### Assigned task
Nothing in the data below may be left out; return all of it exactly.

+++

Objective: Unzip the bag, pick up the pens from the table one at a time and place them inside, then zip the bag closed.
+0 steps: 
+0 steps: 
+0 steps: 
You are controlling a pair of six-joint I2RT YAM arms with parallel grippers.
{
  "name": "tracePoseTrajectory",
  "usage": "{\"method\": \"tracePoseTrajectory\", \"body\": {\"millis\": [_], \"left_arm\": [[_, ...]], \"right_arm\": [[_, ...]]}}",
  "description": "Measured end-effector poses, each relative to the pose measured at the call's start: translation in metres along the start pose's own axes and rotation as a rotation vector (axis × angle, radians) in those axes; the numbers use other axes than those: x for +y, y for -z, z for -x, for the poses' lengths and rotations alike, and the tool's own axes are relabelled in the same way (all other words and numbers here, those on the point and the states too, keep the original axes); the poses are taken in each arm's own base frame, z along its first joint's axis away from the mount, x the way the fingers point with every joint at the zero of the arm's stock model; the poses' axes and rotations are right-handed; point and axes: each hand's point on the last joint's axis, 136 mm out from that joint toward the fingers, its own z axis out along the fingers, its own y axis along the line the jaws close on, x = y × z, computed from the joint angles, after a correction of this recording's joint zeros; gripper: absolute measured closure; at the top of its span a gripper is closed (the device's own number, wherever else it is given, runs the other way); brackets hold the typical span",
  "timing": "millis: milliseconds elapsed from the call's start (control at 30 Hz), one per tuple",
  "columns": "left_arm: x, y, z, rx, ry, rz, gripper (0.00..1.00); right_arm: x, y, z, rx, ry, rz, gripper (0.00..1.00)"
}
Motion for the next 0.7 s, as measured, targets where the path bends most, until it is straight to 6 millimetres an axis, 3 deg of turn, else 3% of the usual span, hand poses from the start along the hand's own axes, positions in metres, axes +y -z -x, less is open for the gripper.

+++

### Written solution
Objective: Unzip the bag, pick up the pens from the table one at a time and place them inside, then zip the bag closed.
+0 steps: 
+0 steps: 
+0 steps: 
You are controlling a pair of six-joint I2RT YAM arms with parallel grippers.
{
  "name": "tracePoseTrajectory",
  "usage": "{\"method\": \"tracePoseTrajectory\", \"body\": {\"millis\": [_], \"left_arm\": [[_, ...]], \"right_arm\": [[_, ...]]}}",
  "description": "Measured end-effector poses, each relative to the pose measured at the call's start: translation in metres along the start pose's own axes and rotation as a rotation vector (axis × angle, radians) in those axes; the numbers use other axes than those: x for +y, y for -z, z for -x, for the poses' lengths and rotations alike, and the tool's own axes are relabelled in the same way (all other words and numbers here, those on the point and the states too, keep the original axes); the poses are taken in each arm's own base frame, z along its first joint's axis away from the mount, x the way the fingers point with every joint at the zero of the arm's stock model; the poses' axes and rotations are right-handed; point and axes: each hand's point on the last joint's axis, 136 mm out from that joint toward the fingers, its own z axis out along the fingers, its own y axis along the line the jaws close on, x = y × z, computed from the joint angles, after a correction of this recording's joint zeros; gripper: absolute measured closure; at the top of its span a gripper is closed (the device's own number, wherever else it is given, runs the other way); brackets hold the typical span",
  "timing": "millis: milliseconds elapsed from the call's start (control at 30 Hz), one per tuple",
  "columns": "left_arm: x, y, z, rx, ry, rz, gripper (0.00..1.00); right_arm: x, y, z, rx, ry, rz, gripper (0.00..1.00)"
}
Motion for the next 0.7 s, as measured, targets where the path bends most, until it is straight to 6 millimetres an axis, 3 deg of turn, else 3% of the usual span, hand poses from the start along the hand's own axes, positions in metres, axes +y -z -x, less is open for the gripper.

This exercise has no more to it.